More than eight out of 10 (81%) of registered U.S. voters say a candidate’s position on manufacturing will influence their choice for president this November, an increase of 5% since January, according to a new Morning Consult national poll released by the Association of Equipment Manufacturers (AEM).
A strong majority, nine out of 10 of registered voters, say it is important for elected officials to support American manufacturers amid the unfolding economic crisis caused by the COVID-19 pandemic. At the same time, registered voters give both presidential candidates poor marks on their support for manufacturing. Fifty percent of voters indicate President Trump has done a “just fair” or “poor” job supporting manufacturing, while 44% of voters believe Democratic candidate Joe Biden would do a “just fair” or “poor” job supporting manufacturing.
“Voters are increasingly worried about U.S. manufacturing this election year and there’s clearly more work to be done by both President Trump and former Vice President Biden to convince voters how they plan to support this critical sector of our economy moving forward,” says Dennis Slater, President of AEM. “As our elected officials continue their work to rebuild the economy, equipment manufacturers and the U.S. manufacturing sector will play a critical role in this effort. We need strong, pro-manufacturing policies to ensure that manufacturers are given every opportunity to succeed. We strongly urge both candidates this election year to make it clear to voters how they are going to support U.S. manufacturing in 2021 and beyond.”
The pro-manufacturing policies U.S. voters believe candidates should most support include prioritizing investing in our nation's infrastructure (79%), including roads, highways, bridges and other critically-needed projects, focusing on better preparing the next generation of America's workforce (79%), and supporting efforts to bolster rural and agricultural economies (76%).
According to the poll, voters continue to recognize the sector’s importance to the U.S. economy and the job market. Ninety-two percent of registered voters say that manufacturing is critical or important to the economy, while 93% say it is critical or important to the job market, a slight increase since January.
The national poll also included oversamples of registered voters in manufacturing-heavy states Michigan, Ohio, Pennsylvania, Wisconsin, and Texas. The equipment manufacturing industry supports nearly 1.2 million jobs across these five states and 2.8 million across the country. At least half of registered voters in Michigan, Ohio, and Wisconsin say they either work in the manufacturing sector or know someone who does, 10 percentage points higher than the national average. At the same time, one out every four (24%) of registered voters in Michigan and one out of every five (18%) of registered voters in Ohio say they have either lost a manufacturing job or know someone who did.
Slater continues, “These results show that the state of U.S. manufacturing is on the minds even more so in battleground states, such as Pennsylvania, Wisconsin, Michigan, and Ohio. Communities in these states rely on a strong manufacturing sector and our elected officials aren’t doing enough to support them. The decisions voters make this November could ultimately swing the ballots in these states.”
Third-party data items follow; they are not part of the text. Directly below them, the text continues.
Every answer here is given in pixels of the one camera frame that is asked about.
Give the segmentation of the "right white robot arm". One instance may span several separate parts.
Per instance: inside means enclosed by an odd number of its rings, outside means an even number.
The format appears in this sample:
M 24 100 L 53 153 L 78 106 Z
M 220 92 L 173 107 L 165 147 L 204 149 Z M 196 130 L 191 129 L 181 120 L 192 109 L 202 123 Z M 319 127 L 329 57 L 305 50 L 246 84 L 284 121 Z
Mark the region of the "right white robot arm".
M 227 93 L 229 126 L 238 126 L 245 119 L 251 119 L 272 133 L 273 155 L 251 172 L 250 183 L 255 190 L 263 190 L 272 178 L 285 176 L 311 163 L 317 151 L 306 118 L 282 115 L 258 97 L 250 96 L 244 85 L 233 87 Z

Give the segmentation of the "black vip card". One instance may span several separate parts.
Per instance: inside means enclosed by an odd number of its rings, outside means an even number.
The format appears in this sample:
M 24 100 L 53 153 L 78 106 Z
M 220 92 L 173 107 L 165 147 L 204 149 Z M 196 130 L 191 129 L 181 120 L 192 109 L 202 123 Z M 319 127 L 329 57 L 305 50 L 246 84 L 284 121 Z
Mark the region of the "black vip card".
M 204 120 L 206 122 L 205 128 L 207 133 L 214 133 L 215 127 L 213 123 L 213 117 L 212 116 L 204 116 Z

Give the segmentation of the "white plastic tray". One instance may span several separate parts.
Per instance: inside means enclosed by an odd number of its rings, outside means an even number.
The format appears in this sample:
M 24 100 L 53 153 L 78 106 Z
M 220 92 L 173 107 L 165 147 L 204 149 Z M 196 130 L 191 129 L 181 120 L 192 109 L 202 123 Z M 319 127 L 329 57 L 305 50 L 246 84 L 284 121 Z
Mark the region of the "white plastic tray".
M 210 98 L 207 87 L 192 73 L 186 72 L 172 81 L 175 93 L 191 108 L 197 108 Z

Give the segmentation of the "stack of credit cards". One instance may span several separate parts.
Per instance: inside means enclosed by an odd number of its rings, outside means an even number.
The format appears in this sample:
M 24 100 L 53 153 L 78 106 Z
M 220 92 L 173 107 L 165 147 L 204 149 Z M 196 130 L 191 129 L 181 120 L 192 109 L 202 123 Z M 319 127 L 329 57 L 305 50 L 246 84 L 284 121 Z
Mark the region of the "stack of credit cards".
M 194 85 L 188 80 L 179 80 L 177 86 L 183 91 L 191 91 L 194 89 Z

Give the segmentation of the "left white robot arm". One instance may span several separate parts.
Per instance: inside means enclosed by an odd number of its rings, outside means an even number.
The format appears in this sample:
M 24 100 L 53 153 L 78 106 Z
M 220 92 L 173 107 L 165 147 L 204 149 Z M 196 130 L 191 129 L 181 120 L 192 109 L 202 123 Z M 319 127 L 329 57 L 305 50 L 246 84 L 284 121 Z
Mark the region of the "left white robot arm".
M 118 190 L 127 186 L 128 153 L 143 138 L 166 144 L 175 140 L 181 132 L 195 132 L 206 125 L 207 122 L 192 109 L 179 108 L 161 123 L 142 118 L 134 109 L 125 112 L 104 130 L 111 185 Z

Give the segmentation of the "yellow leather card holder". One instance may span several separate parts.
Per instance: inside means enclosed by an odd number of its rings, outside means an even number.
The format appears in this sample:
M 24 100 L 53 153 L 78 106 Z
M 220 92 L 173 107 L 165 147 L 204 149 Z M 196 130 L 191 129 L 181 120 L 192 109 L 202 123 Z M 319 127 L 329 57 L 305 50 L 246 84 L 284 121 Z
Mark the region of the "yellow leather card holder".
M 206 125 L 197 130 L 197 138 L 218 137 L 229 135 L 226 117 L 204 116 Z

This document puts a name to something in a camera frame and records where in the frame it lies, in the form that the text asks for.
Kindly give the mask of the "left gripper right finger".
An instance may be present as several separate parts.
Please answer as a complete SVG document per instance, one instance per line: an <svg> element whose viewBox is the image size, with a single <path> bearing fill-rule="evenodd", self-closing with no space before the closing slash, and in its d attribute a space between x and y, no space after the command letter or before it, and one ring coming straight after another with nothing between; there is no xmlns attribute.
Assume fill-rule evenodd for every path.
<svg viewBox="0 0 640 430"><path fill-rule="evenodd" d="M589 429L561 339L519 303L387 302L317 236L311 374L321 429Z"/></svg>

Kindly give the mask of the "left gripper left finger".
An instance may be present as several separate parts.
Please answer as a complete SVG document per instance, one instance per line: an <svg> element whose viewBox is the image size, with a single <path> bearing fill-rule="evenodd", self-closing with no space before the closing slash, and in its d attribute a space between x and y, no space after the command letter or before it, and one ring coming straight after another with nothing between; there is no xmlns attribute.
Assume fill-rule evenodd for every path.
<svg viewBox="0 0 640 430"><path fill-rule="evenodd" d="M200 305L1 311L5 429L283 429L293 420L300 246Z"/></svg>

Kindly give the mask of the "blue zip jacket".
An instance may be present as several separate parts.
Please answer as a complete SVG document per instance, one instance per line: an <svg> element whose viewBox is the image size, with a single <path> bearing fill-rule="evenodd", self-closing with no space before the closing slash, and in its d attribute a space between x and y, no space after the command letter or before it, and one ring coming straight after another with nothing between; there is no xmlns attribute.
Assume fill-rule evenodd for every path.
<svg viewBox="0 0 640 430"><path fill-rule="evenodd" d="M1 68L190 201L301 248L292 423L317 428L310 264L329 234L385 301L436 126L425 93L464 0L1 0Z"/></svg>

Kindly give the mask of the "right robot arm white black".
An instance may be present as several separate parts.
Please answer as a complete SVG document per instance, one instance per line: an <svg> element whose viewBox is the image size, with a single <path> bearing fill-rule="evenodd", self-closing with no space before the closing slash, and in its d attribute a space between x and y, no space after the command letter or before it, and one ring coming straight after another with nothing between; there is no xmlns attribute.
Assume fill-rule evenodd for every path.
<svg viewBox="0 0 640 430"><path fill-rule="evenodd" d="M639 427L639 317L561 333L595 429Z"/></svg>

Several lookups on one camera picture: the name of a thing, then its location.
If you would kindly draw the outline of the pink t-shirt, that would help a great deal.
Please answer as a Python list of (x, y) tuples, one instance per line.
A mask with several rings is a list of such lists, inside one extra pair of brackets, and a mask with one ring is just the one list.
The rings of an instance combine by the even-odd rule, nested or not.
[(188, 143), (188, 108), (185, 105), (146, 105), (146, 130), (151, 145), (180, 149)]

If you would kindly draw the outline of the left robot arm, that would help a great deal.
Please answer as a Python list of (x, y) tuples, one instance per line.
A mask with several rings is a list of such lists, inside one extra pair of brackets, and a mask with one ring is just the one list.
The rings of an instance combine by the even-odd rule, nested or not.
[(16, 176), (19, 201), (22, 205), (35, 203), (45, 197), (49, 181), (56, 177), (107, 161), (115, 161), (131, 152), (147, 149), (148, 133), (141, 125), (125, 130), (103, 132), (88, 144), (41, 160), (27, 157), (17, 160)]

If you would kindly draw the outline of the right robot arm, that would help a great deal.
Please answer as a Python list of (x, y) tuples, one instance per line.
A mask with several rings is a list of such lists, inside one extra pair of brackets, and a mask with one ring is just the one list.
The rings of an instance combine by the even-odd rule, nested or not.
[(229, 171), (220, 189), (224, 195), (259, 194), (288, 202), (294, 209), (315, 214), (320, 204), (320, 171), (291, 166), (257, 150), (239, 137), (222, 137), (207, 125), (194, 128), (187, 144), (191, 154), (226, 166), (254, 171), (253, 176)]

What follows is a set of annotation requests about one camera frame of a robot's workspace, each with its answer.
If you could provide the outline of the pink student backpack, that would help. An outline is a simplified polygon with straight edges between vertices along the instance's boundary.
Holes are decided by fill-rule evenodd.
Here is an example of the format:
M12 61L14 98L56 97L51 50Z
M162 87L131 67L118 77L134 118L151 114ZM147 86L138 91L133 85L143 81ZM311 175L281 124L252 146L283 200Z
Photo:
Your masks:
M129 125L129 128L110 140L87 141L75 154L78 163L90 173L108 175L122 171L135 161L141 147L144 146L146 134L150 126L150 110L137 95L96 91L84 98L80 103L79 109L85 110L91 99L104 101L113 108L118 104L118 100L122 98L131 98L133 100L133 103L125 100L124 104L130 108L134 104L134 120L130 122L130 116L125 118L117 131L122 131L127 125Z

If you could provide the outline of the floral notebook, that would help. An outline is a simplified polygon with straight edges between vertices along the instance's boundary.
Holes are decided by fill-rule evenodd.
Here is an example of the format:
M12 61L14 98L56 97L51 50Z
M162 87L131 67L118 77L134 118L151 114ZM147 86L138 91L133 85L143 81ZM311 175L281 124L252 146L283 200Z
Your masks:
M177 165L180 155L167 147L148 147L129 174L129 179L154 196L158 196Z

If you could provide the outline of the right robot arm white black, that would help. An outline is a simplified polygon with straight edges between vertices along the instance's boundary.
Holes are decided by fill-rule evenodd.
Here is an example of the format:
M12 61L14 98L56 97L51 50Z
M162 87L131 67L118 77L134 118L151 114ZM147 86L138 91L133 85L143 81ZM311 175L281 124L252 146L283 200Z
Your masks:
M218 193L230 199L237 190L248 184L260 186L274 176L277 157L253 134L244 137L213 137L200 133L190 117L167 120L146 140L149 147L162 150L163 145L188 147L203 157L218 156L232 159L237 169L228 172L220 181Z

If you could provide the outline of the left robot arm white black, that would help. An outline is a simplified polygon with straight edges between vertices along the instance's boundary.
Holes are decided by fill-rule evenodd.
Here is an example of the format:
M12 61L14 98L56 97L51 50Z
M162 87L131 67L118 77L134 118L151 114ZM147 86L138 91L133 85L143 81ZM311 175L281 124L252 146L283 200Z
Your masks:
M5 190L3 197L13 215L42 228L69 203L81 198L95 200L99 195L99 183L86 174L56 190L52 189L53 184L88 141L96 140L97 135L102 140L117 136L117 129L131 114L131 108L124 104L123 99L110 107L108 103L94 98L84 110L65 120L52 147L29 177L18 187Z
To keep manufacturing front and center during the 2020 election, AEM is launching a groundbreaking get-out-the-vote campaign in August. The campaign, called Equipped to Vote, will engage, educate, and equip voters with the information they need to support pro-manufacturing candidates in November. AEM will also engage directly with candidates throughout the country to ensure manufacturing remains a key issue leading up to November.
About the Poll
These polls were conducted by Morning Consult from July 7–9, 2020. The national sample consisted of 2,000 registered U.S. voters, while the five additional state surveys were comprised of 300 registered voters in Michigan, Wisconsin, Pennsylvania, Ohio, and Texas – states largely recognized as important swing states heading into the 2020 elections. The interviews were conducted online and the data were weighted to approximate a target sample of registered voters based on age, race/ethnicity, gender, educational attainment, and region. Results from the national survey have a margin of error of +/- 2%, while each of the state-level surveys have a margin of error of +/- 6%.